Ilse Prins, instituutmanager Culturele Antropologie en Ontwikkelingssociologie (CAOS):

‘Corona heeft ons idee over activiteitgericht huisvesten bevestigd’

Toen in het najaar van 2020 bleek dat corona nog langer ging duren, dachten ze bij de faculteit sociale wetenschappen en het instituut Culturele Antropologie ‘waarom niet nu verbouwen?’ Nu, bij de start van het nieuwe academiejaar, kunnen werknemers die daar behoefte aan hebben, aan het werk in een frisse, lichte én activiteitgerichte werkomgeving.

Eigenlijk was het ontwerp voor de nieuwe werkomgeving in het voorjaar 2020 zo goed als gereed.
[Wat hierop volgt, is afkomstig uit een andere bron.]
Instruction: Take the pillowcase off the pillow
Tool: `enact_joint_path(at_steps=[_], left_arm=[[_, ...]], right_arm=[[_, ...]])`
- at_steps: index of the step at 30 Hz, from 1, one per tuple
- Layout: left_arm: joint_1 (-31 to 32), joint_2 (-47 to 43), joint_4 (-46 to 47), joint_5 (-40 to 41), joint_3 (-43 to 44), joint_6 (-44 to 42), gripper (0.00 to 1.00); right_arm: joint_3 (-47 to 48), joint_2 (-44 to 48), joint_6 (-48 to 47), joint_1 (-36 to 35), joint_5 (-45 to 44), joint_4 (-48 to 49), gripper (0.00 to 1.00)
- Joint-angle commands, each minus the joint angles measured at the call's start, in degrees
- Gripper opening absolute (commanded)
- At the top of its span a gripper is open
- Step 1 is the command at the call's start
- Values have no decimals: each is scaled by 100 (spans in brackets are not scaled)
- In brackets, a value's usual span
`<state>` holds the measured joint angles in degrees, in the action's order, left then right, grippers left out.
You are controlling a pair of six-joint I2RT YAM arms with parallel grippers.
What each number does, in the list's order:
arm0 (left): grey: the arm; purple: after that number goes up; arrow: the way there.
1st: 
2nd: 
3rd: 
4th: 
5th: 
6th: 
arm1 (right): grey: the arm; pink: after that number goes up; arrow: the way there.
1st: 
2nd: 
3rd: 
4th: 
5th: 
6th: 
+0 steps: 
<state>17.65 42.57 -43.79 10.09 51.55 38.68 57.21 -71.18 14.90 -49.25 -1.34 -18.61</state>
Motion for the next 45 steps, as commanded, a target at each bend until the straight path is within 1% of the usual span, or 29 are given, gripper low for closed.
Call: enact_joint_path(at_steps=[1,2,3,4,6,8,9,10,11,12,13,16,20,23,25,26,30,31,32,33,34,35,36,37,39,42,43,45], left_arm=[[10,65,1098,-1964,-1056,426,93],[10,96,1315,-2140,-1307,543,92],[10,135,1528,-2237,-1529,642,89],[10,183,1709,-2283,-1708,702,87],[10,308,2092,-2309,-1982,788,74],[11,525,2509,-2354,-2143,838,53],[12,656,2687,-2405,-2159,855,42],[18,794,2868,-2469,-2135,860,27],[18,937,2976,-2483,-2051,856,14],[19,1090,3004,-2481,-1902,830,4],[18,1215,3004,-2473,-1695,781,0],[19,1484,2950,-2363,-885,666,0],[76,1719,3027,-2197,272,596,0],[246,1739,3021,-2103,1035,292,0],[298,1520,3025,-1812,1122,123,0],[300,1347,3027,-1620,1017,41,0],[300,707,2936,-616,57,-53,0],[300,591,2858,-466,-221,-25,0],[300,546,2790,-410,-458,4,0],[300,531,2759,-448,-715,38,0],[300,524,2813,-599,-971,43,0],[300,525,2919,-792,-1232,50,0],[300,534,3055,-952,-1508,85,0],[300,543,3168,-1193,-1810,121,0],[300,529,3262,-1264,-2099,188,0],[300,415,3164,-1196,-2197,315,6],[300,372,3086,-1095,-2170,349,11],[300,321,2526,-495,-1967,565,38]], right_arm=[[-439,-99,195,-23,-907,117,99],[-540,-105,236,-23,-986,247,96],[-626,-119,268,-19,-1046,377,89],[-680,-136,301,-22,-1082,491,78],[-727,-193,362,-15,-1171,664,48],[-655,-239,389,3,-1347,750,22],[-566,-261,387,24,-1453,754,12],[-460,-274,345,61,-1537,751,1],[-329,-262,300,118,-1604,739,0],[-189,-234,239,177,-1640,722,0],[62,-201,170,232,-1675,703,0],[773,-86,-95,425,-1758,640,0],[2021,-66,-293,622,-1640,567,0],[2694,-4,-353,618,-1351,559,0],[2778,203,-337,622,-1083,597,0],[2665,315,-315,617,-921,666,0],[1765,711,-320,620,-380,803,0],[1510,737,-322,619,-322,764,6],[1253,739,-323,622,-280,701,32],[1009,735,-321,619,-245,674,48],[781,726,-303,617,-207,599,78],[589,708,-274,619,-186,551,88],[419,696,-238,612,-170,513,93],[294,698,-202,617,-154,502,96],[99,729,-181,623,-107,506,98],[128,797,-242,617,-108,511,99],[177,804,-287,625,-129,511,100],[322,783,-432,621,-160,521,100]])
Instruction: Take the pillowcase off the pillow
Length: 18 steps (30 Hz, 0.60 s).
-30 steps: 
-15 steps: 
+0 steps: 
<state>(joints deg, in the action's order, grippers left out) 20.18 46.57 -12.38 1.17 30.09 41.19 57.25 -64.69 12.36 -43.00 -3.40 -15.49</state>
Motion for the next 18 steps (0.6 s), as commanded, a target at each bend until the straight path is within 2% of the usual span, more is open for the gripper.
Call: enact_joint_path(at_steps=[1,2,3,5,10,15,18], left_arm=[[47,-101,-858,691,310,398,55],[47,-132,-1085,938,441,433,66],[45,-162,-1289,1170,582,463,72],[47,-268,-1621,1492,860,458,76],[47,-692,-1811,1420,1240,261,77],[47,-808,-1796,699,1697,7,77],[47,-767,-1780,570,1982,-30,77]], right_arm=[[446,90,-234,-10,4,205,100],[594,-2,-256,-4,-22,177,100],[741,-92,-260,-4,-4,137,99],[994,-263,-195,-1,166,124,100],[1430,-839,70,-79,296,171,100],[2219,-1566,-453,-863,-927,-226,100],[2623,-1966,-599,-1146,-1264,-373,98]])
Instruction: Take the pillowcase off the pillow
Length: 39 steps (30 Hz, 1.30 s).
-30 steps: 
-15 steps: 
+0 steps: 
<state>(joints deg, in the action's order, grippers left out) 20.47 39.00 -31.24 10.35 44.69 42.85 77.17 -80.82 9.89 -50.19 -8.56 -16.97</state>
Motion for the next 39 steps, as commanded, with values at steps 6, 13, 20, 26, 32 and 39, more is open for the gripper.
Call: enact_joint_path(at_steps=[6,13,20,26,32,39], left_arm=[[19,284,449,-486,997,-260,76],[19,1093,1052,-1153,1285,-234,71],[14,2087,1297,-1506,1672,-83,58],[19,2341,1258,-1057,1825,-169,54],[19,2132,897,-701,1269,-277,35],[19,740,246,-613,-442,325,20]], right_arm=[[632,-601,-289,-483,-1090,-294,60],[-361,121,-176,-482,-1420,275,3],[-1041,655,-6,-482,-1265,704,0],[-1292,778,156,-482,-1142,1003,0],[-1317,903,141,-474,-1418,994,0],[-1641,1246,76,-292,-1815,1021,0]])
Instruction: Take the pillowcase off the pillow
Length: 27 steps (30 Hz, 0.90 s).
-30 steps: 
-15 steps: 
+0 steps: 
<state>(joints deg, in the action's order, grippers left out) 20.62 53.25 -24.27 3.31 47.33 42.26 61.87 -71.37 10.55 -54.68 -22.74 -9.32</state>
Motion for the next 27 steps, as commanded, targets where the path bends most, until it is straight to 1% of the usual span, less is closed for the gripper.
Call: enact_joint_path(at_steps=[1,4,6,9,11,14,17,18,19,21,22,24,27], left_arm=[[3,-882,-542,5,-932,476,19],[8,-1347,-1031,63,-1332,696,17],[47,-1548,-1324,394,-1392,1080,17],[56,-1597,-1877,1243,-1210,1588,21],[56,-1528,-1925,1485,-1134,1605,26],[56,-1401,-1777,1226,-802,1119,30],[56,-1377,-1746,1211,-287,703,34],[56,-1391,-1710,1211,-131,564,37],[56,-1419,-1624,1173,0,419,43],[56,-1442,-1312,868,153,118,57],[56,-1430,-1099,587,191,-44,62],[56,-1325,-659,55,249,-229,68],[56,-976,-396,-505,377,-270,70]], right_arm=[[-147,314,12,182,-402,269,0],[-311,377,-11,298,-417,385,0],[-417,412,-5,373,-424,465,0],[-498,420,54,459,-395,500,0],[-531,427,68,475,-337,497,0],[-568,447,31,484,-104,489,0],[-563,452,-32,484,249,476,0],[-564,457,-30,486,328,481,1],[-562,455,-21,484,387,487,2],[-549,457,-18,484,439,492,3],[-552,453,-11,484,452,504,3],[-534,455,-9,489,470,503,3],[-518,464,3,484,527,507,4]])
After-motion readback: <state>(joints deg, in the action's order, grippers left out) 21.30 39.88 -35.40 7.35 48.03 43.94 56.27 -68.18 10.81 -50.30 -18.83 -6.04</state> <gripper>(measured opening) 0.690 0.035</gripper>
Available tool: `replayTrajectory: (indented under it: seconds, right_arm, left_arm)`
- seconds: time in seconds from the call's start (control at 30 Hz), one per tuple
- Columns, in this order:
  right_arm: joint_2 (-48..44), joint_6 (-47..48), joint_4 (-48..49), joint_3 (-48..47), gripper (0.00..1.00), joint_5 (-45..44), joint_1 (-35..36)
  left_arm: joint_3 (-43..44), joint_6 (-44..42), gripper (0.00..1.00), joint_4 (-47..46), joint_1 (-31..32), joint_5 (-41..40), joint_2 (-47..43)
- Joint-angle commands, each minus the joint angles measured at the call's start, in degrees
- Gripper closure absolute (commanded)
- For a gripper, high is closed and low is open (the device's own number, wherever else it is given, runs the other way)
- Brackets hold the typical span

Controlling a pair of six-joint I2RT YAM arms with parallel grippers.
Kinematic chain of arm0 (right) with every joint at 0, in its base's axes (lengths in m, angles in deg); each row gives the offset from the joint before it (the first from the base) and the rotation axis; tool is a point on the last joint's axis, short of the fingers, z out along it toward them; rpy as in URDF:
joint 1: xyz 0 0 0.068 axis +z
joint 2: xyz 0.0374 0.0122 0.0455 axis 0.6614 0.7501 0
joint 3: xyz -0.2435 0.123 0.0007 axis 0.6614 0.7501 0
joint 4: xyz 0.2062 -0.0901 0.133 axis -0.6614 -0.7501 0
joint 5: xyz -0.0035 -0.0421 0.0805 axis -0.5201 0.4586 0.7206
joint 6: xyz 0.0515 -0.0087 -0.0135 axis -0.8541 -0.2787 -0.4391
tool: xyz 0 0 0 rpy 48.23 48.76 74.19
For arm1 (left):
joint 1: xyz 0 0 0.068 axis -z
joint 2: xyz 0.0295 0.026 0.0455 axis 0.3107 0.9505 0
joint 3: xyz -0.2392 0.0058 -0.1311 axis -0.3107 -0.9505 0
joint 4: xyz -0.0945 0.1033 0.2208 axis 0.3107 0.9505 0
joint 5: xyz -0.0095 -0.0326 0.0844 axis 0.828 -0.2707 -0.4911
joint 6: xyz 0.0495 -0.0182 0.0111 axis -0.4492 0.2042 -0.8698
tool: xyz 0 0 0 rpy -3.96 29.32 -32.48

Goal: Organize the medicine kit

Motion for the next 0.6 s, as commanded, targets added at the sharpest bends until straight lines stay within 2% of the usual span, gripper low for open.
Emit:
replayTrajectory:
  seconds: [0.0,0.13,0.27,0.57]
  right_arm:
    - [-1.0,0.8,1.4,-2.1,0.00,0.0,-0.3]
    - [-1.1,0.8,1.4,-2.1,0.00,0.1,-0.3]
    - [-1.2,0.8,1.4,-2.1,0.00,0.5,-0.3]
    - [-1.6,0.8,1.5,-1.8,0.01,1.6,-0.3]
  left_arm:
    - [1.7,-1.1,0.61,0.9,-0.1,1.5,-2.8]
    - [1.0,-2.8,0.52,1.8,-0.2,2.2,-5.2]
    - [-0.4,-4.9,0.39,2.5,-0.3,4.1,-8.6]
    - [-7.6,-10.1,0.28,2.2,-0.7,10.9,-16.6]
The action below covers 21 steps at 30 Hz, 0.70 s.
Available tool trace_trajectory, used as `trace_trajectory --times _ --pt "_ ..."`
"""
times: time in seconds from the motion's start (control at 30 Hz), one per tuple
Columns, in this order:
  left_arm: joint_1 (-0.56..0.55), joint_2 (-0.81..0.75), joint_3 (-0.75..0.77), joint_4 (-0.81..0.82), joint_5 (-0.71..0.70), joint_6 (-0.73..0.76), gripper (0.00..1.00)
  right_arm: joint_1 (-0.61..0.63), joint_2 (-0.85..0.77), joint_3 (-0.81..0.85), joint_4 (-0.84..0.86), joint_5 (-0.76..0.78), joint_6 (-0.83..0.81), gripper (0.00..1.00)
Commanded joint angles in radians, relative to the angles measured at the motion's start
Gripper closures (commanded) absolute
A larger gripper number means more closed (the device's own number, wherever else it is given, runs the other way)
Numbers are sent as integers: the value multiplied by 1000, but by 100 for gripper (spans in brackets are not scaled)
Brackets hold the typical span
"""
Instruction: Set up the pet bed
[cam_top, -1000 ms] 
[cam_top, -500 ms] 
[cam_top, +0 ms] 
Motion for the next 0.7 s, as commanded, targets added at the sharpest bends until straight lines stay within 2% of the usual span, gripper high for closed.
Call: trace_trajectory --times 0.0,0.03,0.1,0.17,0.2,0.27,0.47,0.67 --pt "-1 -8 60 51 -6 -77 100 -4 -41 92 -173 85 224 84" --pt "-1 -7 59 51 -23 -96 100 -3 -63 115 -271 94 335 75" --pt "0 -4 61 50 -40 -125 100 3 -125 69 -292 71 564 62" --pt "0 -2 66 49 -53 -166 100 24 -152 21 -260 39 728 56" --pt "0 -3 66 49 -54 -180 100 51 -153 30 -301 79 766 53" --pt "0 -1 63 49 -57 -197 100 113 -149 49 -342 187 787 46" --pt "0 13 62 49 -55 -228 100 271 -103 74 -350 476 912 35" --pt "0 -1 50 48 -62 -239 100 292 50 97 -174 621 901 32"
Maar zoals bij zoveel zaken, had activiteitgericht huisvesten en de daarbij behorende verbouwing in coronatijd even geen prioriteit voor de medewerkers van Culturele Antropologie. “Toch heeft deze tijd ook duidelijk gemaakt dat veel mensen behoefte hebben aan een rustige werkplek om geconcentreerd te kunnen werken en om elkaar te ontmoeten”, legt Ilse Prins uit, “corona heeft ons idee over activiteitgericht huisvesten eigenlijk alleen maar bevestigd.”

Veel opruimen

Een jaar later dan gepland, vindt de verbouwing van het instituut op de derde verdieping van het Pieter de la Courtgebouw in de zomer 2021 plaats. “Omdat er weinig tijd zat tussen de definitieve ‘go’ en de daadwerkelijke verbouwing, hebben we in het voorjaar voornamelijk veel op moeten ruimen”, vertelt Ilse, “niet iedereen heeft daarvoor tijd gehad, dus er staan nog veel dozen die uitgepakt moeten worden of die mensen nog mee naar huis moeten nemen. Ook moesten we snel beslissingen nemen over inrichting en bijvoorbeeld de foto’s aan de muur. De indeling lag gelukkig al vast.”

Gemeenschappelijke ruimte

Een paar dagen voor de opening van het nieuwe academiejaar is de nieuwe werkomgeving zo goed als klaar. De werkkamers worden schoongemaakt, nog wat extra stekkerdozen gehaald en de laatste hand wordt gelegd aan de keuken in de gemeenschappelijke ruimte. De eerste werknemers proberen hun nieuwe werkplek uit. Ilse loopt tevreden over de afdeling. De kamers zelf zijn kleiner, maar daar staan een prachtige gemeenschappelijke ruimte en extra overlegplekken tegenover. Daar kunnen we nu overleggen, elkaar ontmoeten en samen lunchen. Dat kon voorheen niet, toen moesten we dat bij het secretariaat of op een andere afdeling doen.”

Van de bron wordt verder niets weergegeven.